Task directions:
Beginning with the first line, transcribe the entries below exactly through the line containing "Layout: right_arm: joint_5", inclusive.

Available data:
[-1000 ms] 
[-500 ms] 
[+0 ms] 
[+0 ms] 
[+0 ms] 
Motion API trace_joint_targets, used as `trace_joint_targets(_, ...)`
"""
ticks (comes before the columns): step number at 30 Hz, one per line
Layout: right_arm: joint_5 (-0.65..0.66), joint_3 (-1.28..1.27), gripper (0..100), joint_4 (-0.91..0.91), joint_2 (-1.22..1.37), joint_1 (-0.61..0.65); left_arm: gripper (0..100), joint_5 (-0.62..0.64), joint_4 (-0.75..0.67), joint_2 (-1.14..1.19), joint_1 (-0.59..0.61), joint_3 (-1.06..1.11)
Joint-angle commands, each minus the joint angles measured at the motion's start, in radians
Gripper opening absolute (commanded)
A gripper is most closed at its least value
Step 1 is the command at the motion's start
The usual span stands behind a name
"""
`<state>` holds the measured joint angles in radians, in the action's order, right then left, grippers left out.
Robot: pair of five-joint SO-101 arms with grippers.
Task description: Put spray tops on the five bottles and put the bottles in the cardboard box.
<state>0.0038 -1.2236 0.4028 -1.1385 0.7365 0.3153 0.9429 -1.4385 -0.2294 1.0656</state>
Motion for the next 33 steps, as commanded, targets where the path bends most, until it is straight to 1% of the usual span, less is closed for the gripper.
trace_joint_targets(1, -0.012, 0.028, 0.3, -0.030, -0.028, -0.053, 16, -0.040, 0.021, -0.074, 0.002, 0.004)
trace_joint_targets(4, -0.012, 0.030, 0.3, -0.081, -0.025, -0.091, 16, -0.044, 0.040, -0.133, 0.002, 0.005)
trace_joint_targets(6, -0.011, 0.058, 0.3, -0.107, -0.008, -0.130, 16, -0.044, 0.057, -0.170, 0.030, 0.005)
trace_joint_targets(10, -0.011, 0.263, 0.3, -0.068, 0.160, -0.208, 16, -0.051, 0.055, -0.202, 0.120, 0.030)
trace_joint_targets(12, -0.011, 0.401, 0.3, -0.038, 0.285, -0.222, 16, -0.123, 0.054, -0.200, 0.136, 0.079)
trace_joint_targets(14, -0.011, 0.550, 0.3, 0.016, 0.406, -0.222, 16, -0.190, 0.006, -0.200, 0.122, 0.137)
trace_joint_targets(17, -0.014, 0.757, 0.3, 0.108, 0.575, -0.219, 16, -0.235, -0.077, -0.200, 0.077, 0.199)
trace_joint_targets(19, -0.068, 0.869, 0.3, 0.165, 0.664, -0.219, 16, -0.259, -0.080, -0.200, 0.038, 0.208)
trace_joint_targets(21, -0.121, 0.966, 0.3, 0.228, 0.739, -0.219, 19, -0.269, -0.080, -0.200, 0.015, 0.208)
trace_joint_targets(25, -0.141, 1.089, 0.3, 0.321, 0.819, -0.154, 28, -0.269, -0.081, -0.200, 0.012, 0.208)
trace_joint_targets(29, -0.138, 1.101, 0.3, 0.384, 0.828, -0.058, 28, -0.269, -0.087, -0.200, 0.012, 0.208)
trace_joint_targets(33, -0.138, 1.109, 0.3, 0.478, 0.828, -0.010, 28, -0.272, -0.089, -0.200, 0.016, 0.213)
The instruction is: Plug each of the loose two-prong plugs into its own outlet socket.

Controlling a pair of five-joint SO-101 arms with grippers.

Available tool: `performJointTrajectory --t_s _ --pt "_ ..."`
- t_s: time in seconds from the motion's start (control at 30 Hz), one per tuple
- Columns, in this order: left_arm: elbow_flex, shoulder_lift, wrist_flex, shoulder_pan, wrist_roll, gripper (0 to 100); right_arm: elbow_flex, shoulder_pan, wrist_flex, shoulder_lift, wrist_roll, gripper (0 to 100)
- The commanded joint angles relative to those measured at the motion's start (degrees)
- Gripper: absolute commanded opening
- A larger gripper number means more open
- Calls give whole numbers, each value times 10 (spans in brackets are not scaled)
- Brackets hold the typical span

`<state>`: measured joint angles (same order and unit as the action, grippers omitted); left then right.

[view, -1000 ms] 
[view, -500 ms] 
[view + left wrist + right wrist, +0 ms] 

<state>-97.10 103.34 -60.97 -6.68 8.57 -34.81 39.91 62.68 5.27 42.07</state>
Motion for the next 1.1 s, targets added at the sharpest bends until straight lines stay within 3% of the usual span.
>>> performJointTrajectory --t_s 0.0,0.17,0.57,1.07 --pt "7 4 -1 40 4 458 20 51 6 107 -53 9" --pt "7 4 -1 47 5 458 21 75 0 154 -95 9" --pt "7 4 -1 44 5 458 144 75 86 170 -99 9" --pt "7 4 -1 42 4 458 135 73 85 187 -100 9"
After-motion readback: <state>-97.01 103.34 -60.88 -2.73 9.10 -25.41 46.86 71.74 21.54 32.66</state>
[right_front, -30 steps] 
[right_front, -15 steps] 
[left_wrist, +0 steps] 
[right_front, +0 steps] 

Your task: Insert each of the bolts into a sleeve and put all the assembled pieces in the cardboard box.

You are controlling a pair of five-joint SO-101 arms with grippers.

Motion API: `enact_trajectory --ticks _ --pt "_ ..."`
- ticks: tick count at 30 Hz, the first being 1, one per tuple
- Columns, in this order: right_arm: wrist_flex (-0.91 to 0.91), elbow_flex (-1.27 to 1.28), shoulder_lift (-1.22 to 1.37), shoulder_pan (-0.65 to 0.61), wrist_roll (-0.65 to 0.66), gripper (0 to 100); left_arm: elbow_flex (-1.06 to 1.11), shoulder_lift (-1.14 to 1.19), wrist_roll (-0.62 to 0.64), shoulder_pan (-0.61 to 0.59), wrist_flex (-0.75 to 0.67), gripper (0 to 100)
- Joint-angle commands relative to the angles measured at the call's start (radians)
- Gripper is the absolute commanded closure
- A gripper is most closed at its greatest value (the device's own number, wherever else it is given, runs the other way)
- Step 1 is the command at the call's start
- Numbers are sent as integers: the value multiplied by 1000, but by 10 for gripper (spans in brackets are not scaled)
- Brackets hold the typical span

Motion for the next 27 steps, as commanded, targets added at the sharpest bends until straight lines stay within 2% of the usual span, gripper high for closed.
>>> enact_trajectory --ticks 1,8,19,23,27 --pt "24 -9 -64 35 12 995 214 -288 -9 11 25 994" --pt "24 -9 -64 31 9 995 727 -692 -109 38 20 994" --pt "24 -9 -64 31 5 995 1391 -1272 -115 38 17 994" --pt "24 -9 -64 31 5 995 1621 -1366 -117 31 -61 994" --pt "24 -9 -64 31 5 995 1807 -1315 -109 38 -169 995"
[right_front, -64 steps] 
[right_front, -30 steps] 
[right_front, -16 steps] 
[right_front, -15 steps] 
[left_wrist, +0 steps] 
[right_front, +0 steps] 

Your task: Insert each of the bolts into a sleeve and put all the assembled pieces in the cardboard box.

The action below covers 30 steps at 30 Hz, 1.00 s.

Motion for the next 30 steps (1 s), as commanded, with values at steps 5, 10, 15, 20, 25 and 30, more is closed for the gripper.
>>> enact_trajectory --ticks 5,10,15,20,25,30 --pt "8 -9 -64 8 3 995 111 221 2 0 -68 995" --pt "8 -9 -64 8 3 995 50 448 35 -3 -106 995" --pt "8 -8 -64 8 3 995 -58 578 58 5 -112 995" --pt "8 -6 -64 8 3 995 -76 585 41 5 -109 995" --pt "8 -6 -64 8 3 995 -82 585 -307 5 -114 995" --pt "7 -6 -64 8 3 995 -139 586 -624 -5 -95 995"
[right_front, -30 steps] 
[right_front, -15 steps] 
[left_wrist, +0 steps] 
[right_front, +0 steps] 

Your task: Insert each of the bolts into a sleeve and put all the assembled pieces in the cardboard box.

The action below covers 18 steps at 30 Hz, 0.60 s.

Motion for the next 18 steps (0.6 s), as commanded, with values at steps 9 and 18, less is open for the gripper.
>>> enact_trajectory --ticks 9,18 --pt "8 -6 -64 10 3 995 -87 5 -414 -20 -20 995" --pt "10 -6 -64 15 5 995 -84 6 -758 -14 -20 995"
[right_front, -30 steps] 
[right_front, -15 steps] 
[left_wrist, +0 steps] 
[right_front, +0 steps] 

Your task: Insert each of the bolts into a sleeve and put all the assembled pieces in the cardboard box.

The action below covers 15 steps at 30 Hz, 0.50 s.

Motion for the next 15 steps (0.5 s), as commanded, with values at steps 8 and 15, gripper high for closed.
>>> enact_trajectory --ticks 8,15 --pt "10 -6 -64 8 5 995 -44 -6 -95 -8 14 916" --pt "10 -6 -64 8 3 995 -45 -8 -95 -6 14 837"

Response below:
[-1000 ms] 
[-500 ms] 
[+0 ms] 
[+0 ms] 
[+0 ms] 
Motion API trace_joint_targets, used as `trace_joint_targets(_, ...)`
"""
ticks (comes before the columns): step number at 30 Hz, one per line
Layout: right_arm: joint_5 (-0.65..0.66), joint_3 (-1.28..1.27), gripper (0..100), joint_4 (-0.91..0.91), joint_2 (-1.22..1.37), joint_1 (-0.61..0.65); left_arm: gripper (0..100), joint_5 (-0.62..0.64), joint_4 (-0.75..0.67), joint_2 (-1.14..1.19), joint_1 (-0.59..0.61), joint_3 (-1.06..1.11)

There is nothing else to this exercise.